:: Work to be completed ::
Return the count of lines in the records that include the string "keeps", and nothing besides it.

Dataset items
%%

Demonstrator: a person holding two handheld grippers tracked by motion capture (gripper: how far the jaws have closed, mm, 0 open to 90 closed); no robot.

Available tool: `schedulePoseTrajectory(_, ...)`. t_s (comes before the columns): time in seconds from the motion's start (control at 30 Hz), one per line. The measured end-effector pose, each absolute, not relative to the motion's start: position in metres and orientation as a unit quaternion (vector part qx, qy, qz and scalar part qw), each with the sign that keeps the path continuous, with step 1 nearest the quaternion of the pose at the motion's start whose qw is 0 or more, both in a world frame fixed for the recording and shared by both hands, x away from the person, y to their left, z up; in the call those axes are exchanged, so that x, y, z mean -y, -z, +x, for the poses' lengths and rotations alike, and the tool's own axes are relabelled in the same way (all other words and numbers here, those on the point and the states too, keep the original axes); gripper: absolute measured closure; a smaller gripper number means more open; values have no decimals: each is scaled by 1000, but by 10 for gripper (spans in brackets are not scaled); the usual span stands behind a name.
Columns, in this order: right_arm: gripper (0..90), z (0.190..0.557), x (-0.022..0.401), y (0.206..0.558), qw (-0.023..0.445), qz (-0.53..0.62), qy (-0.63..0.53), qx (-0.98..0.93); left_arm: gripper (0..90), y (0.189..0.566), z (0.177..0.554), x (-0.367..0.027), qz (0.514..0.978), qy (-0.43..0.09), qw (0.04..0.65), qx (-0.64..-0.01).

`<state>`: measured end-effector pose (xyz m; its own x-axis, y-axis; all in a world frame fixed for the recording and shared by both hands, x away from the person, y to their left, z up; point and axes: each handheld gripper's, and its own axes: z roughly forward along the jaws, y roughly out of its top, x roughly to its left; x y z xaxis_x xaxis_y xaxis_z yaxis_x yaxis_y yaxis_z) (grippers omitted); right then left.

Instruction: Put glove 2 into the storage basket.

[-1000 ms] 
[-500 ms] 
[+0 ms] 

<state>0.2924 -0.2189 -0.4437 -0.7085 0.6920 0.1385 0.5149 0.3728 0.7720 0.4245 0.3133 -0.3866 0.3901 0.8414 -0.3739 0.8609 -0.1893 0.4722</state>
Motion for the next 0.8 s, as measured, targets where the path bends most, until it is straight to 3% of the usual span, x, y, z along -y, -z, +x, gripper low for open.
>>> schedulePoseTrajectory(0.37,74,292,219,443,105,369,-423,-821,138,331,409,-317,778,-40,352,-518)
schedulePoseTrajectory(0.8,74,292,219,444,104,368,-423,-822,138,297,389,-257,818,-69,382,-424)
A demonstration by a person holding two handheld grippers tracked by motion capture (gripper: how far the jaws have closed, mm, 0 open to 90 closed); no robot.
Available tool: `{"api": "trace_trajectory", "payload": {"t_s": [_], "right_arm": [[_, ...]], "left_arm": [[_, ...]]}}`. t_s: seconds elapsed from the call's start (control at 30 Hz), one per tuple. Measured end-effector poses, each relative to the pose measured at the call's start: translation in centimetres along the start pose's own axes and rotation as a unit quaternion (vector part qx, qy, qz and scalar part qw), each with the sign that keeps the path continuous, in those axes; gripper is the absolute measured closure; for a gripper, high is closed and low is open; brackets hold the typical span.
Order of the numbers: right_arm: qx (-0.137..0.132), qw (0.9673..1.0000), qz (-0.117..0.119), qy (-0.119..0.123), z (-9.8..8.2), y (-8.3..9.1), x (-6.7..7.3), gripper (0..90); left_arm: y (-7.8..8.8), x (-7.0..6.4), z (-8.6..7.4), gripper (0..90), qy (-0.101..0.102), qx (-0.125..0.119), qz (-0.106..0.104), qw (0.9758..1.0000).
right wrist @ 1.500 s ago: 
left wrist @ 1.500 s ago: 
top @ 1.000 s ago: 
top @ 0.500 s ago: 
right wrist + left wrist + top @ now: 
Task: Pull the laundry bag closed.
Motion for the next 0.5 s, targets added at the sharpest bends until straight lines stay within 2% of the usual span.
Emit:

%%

:: Response area ::
2